Kehidupan sekuler yang begitu pekat saat ini memang telah begitu mudah dan kuat mengikis kebahagiaan rumah tangga. Faktor-faktor seperti kemiskinan, perselingkuhan, pergeseran orientasi hidup, pengaruh deras dan bebasnya media, hingga masyarakat yang rawan maksiat sejatinya turut menyumbang dampak negatif terhadap rapuhnya bangunan keluarga.
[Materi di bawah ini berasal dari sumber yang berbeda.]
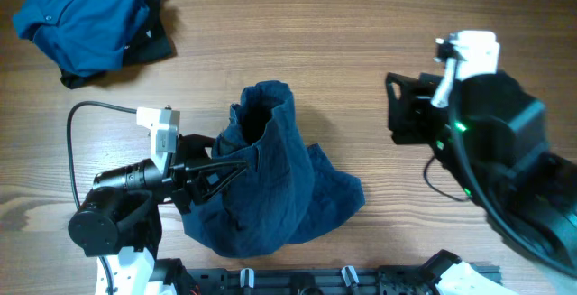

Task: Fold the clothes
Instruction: 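Release the right gripper and raise it away from the trousers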

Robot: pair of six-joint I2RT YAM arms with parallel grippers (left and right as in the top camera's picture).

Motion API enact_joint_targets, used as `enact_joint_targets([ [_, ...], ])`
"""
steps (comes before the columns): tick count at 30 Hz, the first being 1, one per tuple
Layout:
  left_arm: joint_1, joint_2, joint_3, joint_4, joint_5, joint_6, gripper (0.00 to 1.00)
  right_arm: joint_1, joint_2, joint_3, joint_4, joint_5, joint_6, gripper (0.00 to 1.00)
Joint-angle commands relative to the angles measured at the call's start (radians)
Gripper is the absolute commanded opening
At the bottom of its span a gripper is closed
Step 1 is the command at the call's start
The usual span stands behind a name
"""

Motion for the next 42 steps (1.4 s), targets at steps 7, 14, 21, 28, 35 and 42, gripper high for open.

Selain penjagaan Khilafah terhadap ketakwaan individu, faktor-faktor tersebut juga harus diatur oleh negara sehingga tidak berlarut-larut menjadi mimpi buruk dalam kehidupan masyarakat. 


Hendaklah kita senantiasa memperhatikan dan merenungkan pesan Rasulullah saw. pada saat Haji Wadak kepada kaum laki-laki tentang urusan kaum perempuan, “Bertakwalah kalian kepada Allah dan urusan kaum perempuan, karena sesungguhnya kalian telah mengambil mereka dengan amanat dari Allah, dan kalian pun telah menjadikan kemaluan mereka halal bagi kalian dengan kalimat Allah. Kalian memiliki hak atas istri-istri kalian agar mereka tidak memasukkan ke tempat tidur kalian seorang pun yang tidak kalian sukai. Jika mereka melakukan tindakan itu, pukulan mereka dengan pukulan yang tidak kuat (tidak menyakitkan/meninggalkan bekas). Sebaliknya, mereka pun memiliki hak terhadap kalian untuk mendapatkan rezeki dan pakaian (nafkah) mereka menurut cara yang makruf.” (HR Muslim).